Deniz ve rüzgârın yasalarının izin verdiği tüm martılar Biscaye göklerinde uçmaya başladıklarında, Baltık Denizi, Kuzey Denizi ve Atlantik martılarının büyük kurultayı başlayabilecekti. Güzel bir toplantı olacaktı bu. Kengah, üçüncü ringasını avlarken aklından bunu geçiriyordu. Her sene olduğu gibi güzel öyküler anlatılacaktı; özellikle de Peñas Burnu’ndan gelme martılarınkiler pek ilginç olurdu; kimi zaman Kanarya Adaları’na ya da Yeşil Burun Adaları’na dek uçan yorulmak bilmez yolculardı o martılar. O ve öteki dişi martılar sardalyelerden ve kalamarlardan büyük ziyafet sofraları hazırlarken, erkekler bir yalıyarın kıyısında yuva kuracaklardı. Dişiler yuvalara yumurtlayacak, her türlü tehlikeden uzak kuluçkaya yatacak ve civcivler tüy çıkarmaya başlar başlamaz da, yolculuğun en hoş bölümü başlayacaktı: Biscaye göklerinde onlara uçmayı öğretmek. Kengah dördüncü ringasını yakalamak için suya daldı, böylece havayı delip geçen alarm çığlığını duymadı. “Sancak tarafında tehlike, acil kalkış!” Kengah kafasını sudan çıkardığında, koskoca okyanusun üzerinde yapayalnızdı.

Kocaman, Şişko Bir
Kara Kedi 

“Seni yalnız başına bırakmak bana çok zor geliyor,” dedi çocuk kocaman şişko kara kedinin sırtını okşayarak. Sonra sırt çantasını doldurmaya devam etti. En sevdiği müzik gruplarından biri olan PUR’un kasetini alıyor, çantaya yerleştiriyor, sonra çıkarıyor, sonra da onu yeniden çantasına mı koysun, yoksa masanın üzerinde mi bıraksın bilemiyordu. Tatile giderken yanına neleri alacağına, neleri evde bırakacağına bir türlü karar veremiyordu. Kocaman şişko kara kedi en çok sevdiği yer olan pencere kenarına kurulmuş, dikkatle onu seyrediyordu.
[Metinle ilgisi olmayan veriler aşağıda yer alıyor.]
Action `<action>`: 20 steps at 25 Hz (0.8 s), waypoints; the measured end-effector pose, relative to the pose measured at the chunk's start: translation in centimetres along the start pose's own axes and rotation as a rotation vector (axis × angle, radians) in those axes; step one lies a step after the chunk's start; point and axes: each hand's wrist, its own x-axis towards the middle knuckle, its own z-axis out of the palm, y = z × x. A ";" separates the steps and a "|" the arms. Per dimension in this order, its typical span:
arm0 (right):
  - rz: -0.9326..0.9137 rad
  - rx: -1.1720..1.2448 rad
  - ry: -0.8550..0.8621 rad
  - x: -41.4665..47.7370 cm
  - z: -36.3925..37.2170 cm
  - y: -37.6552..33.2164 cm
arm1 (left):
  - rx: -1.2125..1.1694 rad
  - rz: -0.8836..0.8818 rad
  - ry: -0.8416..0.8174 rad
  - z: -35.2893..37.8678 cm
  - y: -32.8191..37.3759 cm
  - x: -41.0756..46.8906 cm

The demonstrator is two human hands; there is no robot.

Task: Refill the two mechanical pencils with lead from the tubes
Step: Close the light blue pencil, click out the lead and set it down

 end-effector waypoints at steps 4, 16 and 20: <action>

“Deniz gözlüğümü aldım mı yanıma? Zorba, gözlüğümü gördün mü? Yok yok, sen onu bilmezsin, sen suyu sevmezsin ki. Neler kaçırdığının farkında değilsin. Yüzme, en eğlenceli sporlardan biridir. Çikolata?” diye önerdi çocuk, bir paket kedi çikolatasını eline alarak. Kediye her zamankinden daha fazla çikolata verdi, kocaman şişko kara kedi de zevki iyice çıksın diye çikolatayı ağır ağır çiğnemeye koyuldu: Amma lezzetli çikolatalardı; çıtır çıtır, balık tadında! “Muhteşem bir çocuk bu,” diye geçirdi içinden, ağzı dolu dolu. “Muhteşem de ne demek; çocukların en iyisi o,” diye düzeltti yutkunurken. Kocaman şişko kara kedi Zorba’nın böyle düşünmekte haklı nedenleri vardı; çocuk cep harçlığını ona tadına doyulmaz çikolatalar almak için harcar, çişini yaptığı kutunun içindeki kumları değiştirir, üstelik önemli şeylerden söz ederek onu eğitirdi.

Birlikte balkona kurulup saatler boyunca Hamburg Limanı’ndaki bitmek bilmez koşuşturmacayı seyrederlerdi, o zamanlarda çocuk ona örneğin şöyle derdi: “Şu gemiyi görüyor musun Zorba? Nereden geldiğini biliyor musun? Liberya’dan geliyor gemi, çok ilginç bir Afrika ülkesidir orası, çünkü köleler tarafından kurulmuştur. Ben büyüyünce bir yelkenlinin kaptanı olup Liberya’yı görmeye gideceğim. Sen de benimle geleceksin Zorba. İyi bir deniz kedisi olacaksın. Buna eminim.” Limanın bütün çocukları gibi, o da uzak ülkelere yolculuklar yapmayı hayal ederdi. Kocaman şişko kara kedi onu mırmırlanarak dinler, kendini de denizleri yara yara giden bir yelkenlinin güvertesinde görür gibi olurdu.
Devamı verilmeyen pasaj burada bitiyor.